Directions for this task
Your answer should be the lines below from the one with "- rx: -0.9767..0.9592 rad" to the one with "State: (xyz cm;", both included, given again exactly and with nothing added.

(Collected data)
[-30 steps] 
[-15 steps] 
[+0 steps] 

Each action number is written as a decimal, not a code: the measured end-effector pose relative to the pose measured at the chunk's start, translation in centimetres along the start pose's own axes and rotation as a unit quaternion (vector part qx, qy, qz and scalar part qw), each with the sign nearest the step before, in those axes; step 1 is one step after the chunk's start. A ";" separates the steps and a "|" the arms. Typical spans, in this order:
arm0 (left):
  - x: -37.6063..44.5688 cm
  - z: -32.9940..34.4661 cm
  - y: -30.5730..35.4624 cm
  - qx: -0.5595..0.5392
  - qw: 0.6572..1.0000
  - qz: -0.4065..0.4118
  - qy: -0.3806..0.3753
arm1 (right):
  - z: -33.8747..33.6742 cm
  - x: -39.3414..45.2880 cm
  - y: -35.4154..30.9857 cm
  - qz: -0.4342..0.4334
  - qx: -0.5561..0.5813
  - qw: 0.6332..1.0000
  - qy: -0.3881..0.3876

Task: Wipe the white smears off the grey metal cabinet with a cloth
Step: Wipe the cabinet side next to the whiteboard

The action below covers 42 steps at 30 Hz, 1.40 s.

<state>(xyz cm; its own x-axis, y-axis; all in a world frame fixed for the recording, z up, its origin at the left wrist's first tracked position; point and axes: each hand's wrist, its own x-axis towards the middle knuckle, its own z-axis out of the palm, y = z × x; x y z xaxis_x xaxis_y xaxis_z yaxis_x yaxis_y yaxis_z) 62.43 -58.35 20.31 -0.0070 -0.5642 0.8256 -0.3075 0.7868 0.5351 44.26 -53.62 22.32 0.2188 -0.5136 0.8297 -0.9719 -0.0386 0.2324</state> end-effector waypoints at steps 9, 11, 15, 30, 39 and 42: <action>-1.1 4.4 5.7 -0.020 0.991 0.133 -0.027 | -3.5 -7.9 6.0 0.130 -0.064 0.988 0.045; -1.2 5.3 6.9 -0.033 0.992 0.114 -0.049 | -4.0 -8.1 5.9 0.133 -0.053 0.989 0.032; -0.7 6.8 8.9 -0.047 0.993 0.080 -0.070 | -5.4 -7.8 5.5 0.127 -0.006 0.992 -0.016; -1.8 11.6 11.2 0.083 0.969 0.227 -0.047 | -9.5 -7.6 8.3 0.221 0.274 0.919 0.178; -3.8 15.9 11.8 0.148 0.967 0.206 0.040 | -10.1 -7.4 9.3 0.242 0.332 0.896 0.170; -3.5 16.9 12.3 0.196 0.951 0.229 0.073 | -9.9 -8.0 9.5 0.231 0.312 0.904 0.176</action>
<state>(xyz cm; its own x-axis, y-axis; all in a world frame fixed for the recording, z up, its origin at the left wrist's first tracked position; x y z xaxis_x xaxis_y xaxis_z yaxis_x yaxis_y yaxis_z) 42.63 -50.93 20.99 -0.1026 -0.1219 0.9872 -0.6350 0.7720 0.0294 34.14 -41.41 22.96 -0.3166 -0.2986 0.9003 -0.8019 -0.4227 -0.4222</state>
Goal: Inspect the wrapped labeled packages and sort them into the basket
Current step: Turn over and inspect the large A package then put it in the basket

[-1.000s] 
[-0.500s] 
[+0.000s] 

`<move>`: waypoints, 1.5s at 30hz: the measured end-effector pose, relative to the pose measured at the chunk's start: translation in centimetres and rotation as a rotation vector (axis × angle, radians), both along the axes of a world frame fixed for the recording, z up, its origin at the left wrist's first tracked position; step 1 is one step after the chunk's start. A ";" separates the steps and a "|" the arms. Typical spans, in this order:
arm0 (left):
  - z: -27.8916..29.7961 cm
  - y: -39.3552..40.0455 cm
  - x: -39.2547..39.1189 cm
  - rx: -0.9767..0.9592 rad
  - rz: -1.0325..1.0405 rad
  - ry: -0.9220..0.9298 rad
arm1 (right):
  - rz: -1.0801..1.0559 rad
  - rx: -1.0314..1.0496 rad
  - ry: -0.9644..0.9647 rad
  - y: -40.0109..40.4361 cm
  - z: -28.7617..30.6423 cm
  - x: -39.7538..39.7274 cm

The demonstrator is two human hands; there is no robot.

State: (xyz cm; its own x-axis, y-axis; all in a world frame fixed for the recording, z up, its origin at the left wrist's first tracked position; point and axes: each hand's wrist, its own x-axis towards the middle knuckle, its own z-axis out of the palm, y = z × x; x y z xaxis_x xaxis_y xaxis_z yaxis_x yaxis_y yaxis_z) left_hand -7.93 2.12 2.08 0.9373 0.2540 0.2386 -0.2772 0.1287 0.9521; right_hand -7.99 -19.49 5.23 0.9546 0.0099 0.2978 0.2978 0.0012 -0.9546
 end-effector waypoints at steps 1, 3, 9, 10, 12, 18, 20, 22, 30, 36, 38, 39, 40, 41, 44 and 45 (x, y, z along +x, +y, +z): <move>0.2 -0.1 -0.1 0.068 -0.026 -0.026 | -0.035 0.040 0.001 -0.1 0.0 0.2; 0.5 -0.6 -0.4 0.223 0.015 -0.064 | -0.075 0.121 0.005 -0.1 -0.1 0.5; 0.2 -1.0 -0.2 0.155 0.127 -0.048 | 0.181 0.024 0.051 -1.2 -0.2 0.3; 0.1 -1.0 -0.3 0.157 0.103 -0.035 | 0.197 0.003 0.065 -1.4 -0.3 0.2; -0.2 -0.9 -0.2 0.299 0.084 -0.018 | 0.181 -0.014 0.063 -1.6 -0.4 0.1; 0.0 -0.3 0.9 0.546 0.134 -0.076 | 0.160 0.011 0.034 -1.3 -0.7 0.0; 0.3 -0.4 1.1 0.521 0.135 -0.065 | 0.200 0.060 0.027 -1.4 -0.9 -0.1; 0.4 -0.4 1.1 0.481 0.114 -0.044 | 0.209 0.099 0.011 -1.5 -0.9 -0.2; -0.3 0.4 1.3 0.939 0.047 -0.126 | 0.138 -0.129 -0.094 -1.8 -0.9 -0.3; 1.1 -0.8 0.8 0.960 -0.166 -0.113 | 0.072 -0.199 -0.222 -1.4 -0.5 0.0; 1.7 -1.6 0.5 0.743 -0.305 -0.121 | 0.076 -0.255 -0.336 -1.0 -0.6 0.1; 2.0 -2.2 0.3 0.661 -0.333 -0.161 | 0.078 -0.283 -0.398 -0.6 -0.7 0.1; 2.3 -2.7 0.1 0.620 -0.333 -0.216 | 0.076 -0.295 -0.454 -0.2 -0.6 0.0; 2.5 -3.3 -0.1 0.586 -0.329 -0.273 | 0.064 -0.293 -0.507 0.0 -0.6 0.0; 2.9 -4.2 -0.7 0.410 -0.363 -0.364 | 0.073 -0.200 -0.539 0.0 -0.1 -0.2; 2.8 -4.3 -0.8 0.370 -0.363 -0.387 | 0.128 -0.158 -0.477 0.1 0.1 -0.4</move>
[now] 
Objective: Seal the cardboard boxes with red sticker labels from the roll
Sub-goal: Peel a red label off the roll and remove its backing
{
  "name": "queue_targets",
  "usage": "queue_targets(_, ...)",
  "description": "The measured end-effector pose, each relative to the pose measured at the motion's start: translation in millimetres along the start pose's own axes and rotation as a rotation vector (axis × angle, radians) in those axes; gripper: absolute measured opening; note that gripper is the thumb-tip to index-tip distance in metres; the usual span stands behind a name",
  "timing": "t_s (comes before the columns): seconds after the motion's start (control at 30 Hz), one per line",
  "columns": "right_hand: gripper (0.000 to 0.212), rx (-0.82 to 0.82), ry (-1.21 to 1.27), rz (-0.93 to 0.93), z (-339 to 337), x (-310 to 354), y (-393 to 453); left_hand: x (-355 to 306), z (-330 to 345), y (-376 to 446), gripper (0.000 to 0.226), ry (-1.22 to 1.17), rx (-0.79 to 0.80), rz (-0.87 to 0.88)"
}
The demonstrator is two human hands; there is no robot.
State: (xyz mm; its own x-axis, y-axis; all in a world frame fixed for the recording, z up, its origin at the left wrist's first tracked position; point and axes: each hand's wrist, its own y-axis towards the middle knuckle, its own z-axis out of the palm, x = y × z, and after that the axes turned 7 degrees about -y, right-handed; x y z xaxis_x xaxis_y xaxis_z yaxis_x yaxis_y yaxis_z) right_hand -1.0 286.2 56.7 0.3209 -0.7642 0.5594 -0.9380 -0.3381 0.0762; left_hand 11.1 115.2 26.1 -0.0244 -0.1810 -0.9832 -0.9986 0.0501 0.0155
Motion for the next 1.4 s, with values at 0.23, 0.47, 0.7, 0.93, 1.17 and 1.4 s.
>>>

Result for this task
  - rx: -0.9767..0.9592 rad
  - rz: -1.0325..1.0405 rad
  - ry: -0.9220..0.9298 rad
arm1 (right):
  - rz: -1.0801..1.0559 rad
  - rx: -1.0314..1.0496 rad
  - ry: -0.9644..0.9647 rad
  - y: -40.0109..40.4361 cm
  - z: -28.7617..30.6423 cm
  - x: -39.7538..39.7274 cm

The demonstrator is two human hands; there is no robot.

State: (xyz cm; its own x-axis, y-axis; all in a world frame fixed for the recording, z up, its origin at the left wrist's first tracked position; point and axes: each hand's wrist, its own x-axis towards the middle knuckle, its own z-axis out of the palm, y = z × x; x y z xaxis_x xaxis_y xaxis_z yaxis_x yaxis_y yaxis_z) left_hand -7.93 2.12 2.08 0.9373 0.2540 0.2386 -0.2772 0.1287 0.9521; right_hand -7.99 -19.49 5.23 0.9546 0.0099 0.2978 0.2978 0.0012 -0.9546

There is nothing further to this answer.